→ **Assignment**:
Gather every line below where "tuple" appears.

→ **Records excerpted from a collection**:
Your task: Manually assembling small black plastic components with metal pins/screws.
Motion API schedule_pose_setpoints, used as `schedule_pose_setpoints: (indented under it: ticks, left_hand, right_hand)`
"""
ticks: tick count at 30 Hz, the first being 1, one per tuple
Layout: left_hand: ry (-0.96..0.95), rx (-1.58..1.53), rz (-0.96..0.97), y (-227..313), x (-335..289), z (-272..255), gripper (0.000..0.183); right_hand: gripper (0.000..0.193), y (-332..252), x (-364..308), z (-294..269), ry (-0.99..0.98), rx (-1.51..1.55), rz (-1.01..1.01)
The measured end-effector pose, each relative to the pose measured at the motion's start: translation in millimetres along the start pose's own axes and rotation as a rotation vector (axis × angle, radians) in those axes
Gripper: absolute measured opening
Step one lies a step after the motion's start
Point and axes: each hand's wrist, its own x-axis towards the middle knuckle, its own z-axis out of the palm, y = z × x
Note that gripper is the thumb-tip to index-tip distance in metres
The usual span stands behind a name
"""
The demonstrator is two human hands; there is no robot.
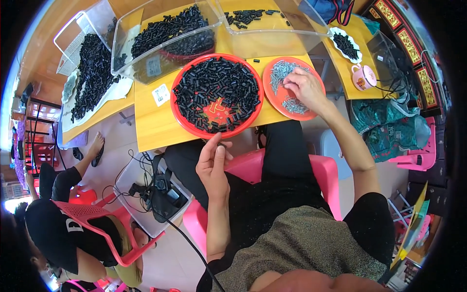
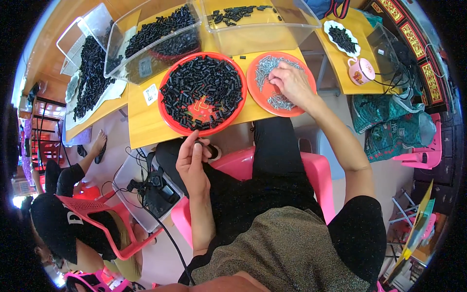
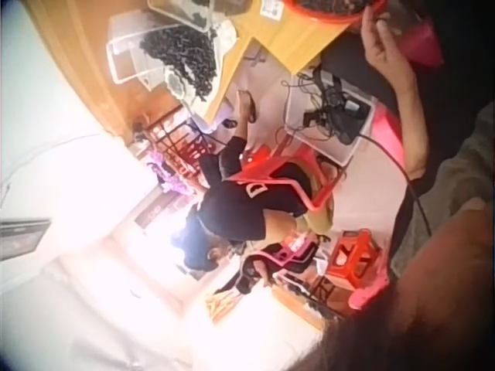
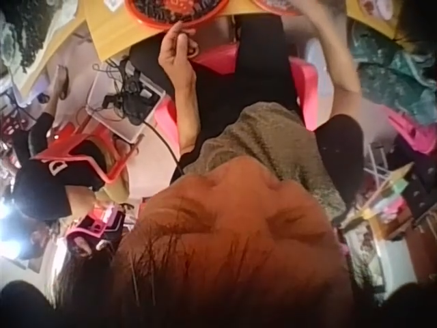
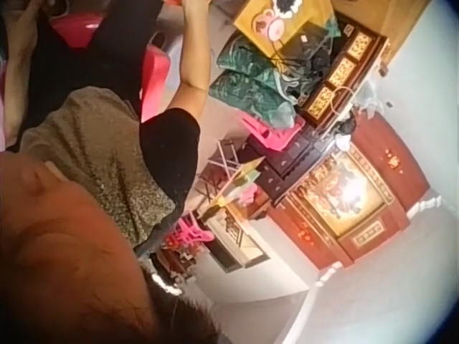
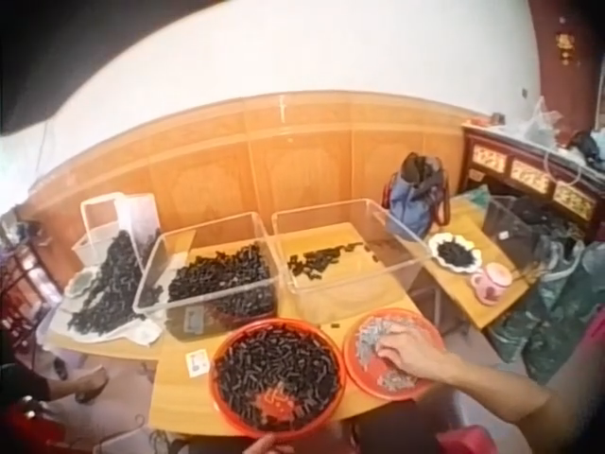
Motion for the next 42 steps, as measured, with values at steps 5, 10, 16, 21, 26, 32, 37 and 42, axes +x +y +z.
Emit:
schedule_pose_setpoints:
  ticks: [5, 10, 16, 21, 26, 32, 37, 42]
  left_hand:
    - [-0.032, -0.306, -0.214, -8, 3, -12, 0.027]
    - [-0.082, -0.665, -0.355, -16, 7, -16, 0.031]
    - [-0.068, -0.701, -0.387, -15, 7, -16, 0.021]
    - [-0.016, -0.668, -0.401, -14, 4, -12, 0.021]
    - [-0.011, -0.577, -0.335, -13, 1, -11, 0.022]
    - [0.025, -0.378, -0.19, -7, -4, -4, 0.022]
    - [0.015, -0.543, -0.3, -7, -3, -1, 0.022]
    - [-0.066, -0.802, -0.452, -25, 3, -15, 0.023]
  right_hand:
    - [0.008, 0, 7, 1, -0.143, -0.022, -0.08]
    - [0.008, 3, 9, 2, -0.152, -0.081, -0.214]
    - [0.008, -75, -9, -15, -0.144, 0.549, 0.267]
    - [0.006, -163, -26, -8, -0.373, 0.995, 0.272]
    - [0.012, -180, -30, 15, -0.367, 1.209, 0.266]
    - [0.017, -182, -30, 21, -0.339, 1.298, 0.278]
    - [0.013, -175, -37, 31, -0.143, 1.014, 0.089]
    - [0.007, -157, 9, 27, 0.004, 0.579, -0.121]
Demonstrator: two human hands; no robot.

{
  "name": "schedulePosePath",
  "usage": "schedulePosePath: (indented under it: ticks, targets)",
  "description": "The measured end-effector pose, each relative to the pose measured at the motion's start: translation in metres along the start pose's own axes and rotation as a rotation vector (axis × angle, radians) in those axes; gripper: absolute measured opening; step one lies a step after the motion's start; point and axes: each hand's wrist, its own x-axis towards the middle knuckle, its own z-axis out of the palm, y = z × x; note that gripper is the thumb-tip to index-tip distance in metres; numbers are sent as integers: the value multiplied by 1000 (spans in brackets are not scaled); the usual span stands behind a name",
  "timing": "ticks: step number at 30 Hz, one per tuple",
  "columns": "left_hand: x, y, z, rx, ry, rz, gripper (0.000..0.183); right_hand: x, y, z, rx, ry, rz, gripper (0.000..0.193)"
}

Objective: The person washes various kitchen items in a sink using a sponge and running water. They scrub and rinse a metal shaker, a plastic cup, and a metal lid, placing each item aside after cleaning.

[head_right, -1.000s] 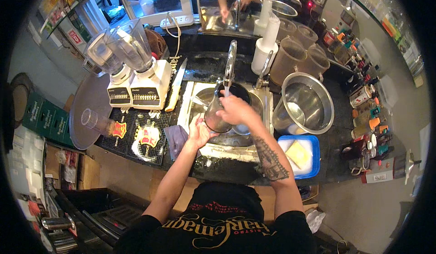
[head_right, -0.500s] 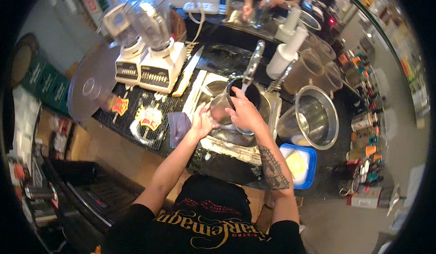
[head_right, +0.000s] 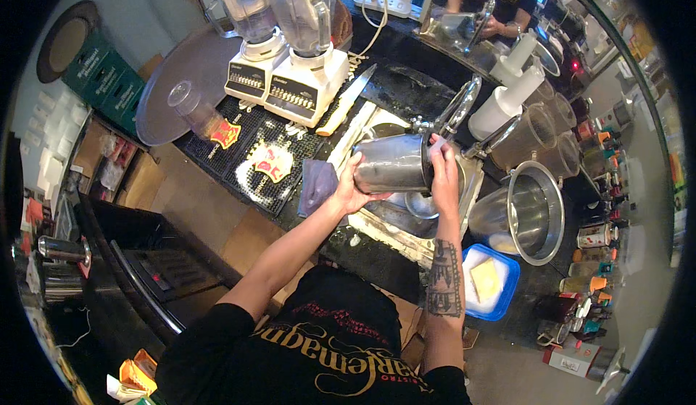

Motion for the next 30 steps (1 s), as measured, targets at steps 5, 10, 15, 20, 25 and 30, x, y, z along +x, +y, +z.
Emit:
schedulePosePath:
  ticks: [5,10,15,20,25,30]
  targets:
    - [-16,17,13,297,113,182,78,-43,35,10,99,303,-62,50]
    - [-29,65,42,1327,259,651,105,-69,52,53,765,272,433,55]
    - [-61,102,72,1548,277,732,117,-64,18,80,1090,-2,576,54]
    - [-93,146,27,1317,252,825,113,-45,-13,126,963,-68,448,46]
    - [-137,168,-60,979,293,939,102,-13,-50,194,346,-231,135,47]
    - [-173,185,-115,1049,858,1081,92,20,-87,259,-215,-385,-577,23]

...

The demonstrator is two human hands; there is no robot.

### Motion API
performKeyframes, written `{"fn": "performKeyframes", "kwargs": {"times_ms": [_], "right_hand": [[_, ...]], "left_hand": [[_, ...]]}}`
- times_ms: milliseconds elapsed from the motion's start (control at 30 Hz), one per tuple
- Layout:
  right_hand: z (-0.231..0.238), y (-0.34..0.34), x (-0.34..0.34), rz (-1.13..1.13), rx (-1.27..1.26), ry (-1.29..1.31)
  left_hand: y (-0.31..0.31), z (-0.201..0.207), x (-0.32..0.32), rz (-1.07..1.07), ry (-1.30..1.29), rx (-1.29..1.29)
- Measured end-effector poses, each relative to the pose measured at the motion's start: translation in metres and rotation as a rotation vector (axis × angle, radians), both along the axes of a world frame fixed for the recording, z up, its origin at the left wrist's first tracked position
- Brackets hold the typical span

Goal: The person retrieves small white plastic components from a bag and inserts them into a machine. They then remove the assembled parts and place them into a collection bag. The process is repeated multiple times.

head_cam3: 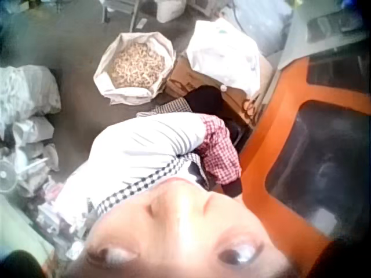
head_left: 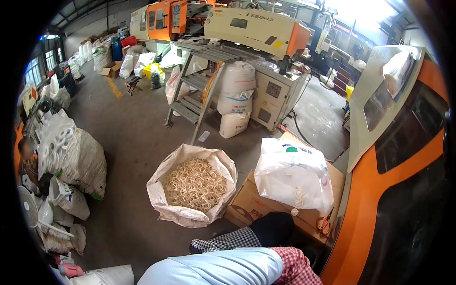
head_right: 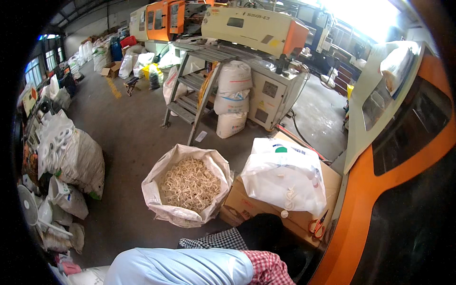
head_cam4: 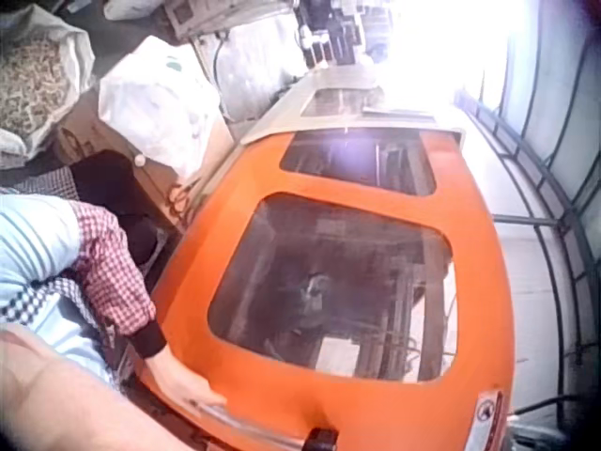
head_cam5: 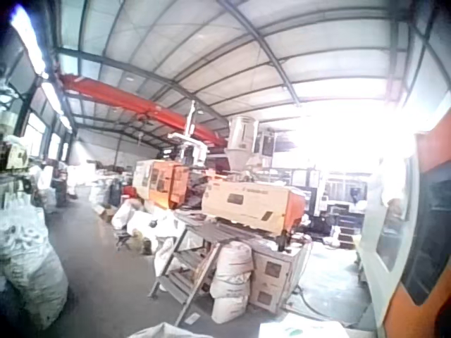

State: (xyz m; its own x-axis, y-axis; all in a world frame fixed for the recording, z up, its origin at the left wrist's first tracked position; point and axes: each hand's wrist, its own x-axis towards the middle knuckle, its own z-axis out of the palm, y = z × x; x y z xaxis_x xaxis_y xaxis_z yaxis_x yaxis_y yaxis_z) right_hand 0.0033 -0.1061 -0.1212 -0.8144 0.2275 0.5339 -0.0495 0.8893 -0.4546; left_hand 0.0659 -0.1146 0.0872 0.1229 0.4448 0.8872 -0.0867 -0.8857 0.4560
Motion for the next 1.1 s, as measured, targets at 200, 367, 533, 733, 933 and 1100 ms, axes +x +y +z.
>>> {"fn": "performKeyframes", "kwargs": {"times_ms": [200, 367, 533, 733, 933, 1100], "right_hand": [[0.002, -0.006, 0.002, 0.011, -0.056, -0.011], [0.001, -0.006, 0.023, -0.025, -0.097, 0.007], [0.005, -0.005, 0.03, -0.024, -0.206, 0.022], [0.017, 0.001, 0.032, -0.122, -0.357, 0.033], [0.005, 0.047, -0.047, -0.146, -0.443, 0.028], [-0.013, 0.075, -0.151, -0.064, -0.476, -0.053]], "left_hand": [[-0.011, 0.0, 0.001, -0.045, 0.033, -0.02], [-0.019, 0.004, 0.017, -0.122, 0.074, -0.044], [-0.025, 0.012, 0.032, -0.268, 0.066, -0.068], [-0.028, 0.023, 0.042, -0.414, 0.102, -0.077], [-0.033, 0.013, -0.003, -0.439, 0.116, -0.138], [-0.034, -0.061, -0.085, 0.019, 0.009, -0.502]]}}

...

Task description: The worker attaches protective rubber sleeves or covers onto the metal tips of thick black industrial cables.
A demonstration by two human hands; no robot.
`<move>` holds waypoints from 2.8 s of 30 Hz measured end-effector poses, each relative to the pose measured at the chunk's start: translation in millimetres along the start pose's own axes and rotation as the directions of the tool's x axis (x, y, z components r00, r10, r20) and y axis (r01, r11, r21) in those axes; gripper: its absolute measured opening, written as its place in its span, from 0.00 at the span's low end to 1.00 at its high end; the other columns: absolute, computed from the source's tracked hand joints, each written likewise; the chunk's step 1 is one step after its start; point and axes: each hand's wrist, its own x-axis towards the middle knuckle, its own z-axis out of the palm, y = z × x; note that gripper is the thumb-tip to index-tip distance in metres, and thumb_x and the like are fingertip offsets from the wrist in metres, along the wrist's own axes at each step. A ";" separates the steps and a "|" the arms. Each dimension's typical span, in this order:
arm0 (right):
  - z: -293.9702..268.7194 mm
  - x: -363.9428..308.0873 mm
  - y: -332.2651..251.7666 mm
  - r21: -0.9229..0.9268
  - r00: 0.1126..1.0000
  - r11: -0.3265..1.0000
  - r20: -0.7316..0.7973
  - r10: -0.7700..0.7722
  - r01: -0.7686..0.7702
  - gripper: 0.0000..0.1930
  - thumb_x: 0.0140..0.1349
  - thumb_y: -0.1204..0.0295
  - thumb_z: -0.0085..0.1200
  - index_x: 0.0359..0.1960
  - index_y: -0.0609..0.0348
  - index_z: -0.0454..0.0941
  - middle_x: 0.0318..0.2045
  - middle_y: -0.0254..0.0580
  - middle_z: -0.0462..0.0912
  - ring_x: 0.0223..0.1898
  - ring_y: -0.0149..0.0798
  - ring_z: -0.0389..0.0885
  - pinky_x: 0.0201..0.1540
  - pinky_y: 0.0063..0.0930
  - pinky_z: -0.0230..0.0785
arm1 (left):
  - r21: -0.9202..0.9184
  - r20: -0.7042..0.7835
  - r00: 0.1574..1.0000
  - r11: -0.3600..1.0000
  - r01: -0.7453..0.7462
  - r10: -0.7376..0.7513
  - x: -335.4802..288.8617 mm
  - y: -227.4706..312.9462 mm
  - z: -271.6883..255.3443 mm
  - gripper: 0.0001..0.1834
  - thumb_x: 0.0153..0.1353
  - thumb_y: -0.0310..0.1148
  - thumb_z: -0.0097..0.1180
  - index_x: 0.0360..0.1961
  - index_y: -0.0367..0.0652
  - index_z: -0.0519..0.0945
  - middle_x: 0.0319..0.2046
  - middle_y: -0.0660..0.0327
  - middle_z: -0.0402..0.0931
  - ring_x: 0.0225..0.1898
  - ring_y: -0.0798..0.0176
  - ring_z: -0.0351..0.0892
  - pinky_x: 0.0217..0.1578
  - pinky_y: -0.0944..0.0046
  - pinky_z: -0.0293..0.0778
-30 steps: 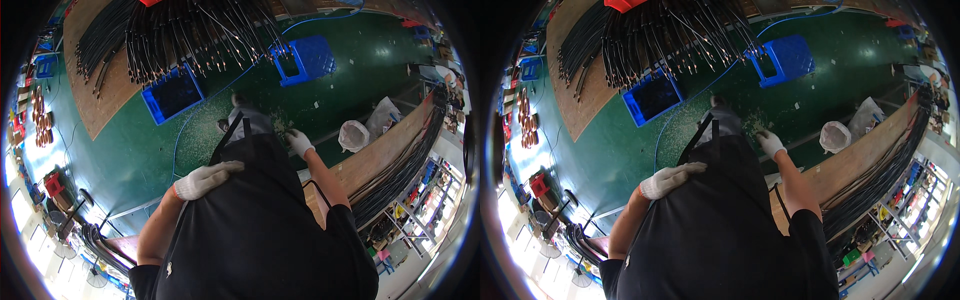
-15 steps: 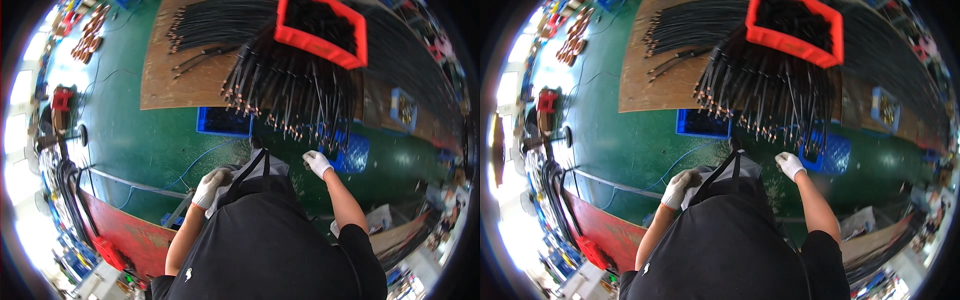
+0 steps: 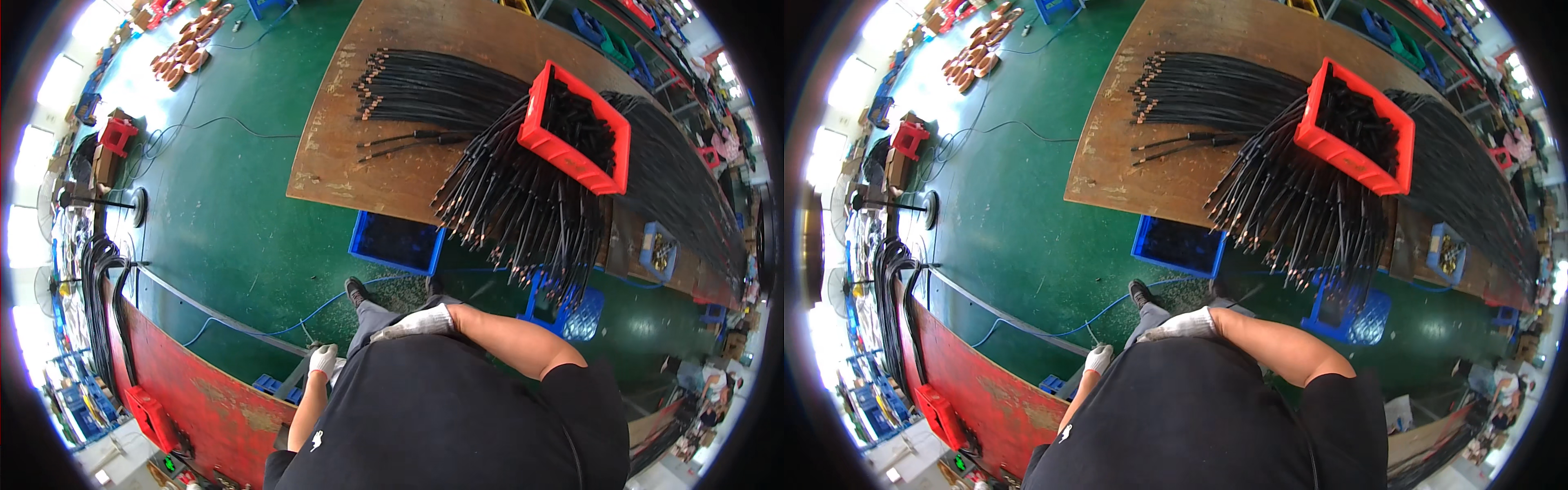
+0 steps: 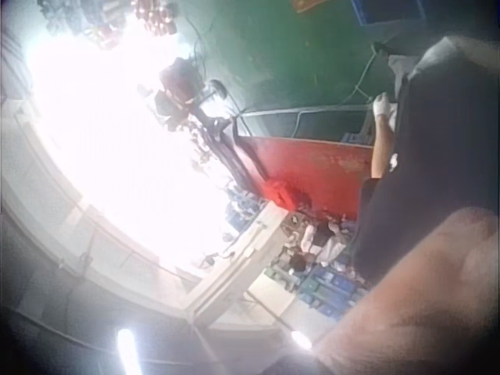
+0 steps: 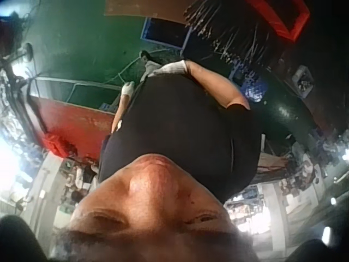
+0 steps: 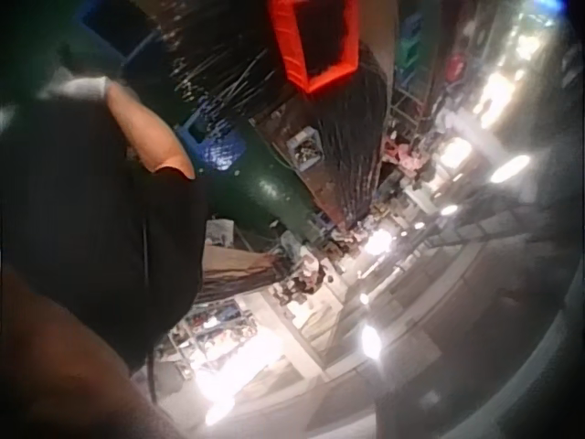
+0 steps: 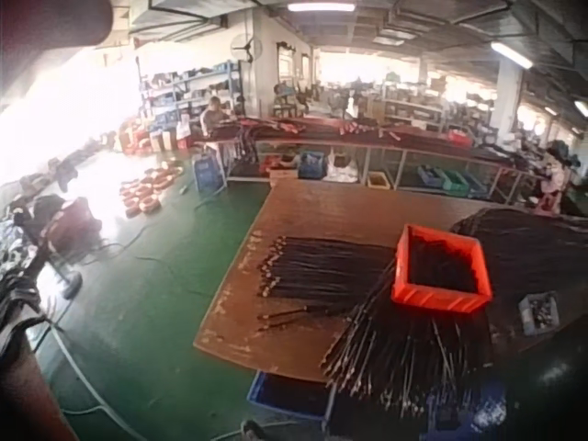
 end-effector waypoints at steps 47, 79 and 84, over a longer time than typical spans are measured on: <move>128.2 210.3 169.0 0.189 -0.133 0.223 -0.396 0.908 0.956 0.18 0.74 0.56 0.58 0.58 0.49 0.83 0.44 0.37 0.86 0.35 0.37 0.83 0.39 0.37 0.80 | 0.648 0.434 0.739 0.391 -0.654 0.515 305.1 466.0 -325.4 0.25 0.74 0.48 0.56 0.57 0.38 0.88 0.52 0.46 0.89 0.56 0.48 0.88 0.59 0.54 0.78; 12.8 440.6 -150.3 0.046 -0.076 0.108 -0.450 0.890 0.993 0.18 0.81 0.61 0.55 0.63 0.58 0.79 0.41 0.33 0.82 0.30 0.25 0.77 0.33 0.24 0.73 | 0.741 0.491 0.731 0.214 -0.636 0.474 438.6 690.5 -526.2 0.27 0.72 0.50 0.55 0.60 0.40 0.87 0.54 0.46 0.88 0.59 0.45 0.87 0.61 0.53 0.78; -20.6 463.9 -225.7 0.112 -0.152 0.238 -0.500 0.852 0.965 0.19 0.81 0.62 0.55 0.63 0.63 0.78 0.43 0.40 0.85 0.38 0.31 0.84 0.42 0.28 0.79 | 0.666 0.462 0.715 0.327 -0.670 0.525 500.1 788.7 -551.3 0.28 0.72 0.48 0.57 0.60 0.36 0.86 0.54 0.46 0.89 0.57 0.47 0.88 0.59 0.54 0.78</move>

→ **Response to this exercise**:
ticks: tick count at 30 Hz, the first being 1, one per tuple
  "timing": "ticks: step number at 30 Hz, one per tuple",
- times_ms: milliseconds elapsed from the motion's start (control at 30 Hz), one per tuple

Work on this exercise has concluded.